Echo SLAM – How to fly an omnidirectional bat?
In this project, we explore new approaches to problems at the intersection of acoustics and indoor localization. More concretely, we work on theory and algorithms for simultaneous localization and mapping (SLAM) with range-only measurements based on sound or radio waves.
Inspired by the capability of bats to navigate by listening to echoes of their chirps, we propose to use a device equipped with a single collocated source and receiver. The basic idea is that the device traverses an a priori unknown trajectory, and uses echoes to measure its distance from nearby reflectors. The task is then to jointly determine both the trajectory of the device and the geometry of the reflectors. Since the most ubiquitous example of such a device is a smartphone, we expect our work to unlock tremendous opportunities in indoor localization, a topic of great interest to many technology companies. This interest can be explained by the numerous potential applications and the fact that no current technology has been able to address indoor localization well enough to become standard.

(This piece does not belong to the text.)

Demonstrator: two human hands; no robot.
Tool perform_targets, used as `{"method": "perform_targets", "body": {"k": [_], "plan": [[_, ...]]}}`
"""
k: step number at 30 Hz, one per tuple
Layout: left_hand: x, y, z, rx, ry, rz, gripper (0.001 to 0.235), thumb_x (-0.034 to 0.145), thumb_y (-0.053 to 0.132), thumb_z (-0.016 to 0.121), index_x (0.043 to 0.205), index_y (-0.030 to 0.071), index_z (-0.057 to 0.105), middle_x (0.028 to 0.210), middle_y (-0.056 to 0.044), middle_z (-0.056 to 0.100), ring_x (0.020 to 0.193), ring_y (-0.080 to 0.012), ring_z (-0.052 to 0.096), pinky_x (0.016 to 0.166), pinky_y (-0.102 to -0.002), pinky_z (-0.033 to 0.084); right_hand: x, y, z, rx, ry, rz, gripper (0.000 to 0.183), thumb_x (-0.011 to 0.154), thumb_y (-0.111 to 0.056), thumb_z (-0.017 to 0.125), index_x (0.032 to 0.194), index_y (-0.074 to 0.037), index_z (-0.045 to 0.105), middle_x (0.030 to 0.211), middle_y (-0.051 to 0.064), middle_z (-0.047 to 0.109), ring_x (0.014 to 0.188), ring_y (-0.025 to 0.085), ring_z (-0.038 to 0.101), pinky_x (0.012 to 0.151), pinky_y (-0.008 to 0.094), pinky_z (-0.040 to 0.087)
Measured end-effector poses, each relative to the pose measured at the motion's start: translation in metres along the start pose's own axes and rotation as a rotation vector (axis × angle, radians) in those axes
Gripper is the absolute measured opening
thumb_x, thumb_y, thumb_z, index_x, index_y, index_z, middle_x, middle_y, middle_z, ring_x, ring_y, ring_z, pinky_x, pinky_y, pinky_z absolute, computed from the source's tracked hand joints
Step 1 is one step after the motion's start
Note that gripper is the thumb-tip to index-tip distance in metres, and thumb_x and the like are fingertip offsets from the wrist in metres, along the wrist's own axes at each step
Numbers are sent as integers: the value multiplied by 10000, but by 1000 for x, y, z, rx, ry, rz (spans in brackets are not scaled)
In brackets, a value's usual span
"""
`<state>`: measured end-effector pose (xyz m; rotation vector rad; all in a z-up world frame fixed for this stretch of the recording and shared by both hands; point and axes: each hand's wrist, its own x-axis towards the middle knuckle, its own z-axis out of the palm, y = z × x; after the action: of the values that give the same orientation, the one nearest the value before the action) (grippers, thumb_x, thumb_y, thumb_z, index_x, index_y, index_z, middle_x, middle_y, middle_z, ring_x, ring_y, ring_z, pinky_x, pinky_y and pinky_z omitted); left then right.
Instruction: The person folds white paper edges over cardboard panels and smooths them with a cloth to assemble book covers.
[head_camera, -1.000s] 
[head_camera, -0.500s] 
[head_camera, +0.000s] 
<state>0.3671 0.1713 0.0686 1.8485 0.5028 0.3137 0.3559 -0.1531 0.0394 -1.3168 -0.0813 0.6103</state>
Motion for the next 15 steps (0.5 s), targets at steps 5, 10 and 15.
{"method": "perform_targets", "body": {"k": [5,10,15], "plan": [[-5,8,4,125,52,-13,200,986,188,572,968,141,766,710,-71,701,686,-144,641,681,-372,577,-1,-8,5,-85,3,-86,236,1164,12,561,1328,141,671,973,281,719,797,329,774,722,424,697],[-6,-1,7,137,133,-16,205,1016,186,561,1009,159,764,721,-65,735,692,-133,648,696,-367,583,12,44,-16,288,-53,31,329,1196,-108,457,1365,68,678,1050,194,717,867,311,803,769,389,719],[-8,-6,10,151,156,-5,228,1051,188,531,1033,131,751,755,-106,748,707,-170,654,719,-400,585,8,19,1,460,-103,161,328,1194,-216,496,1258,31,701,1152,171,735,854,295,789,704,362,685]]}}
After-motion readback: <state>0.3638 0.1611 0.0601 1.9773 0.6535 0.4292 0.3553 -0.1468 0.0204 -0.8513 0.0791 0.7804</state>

To solve the indoor localization problem, we propose the following approach that leverages the often unexploited potential of echoes. Suppose that a mobile device carrying an omnidirectional source and an omnidirectional receiver traverses an unknown trajectory. At a certain location along its trajectory, the source produces a pulse, and the receiver registers the echoes. Sound propagation is described by a family of room impulse responses (RIRs), where each RIR is idealized as a train of Dirac delta impulses corresponding to the echoes, and recorded by the microphone. From each RIR, we can extract first-order echoes and obtain their propagation times. The case of collocated microphone and source is illustrated below.
A particularity of this setup is that the propagation times directly reveal the distances between the measurement locations and the walls. Our recent research shows that the room geometry and the measurement locations can be jointly recovered from only a few noiseless distance measurements; however, this reconstruction is not always unique. Furthermore, we established the conditions under which uniqueness is guaranteed and tested our algorithm in real experiments.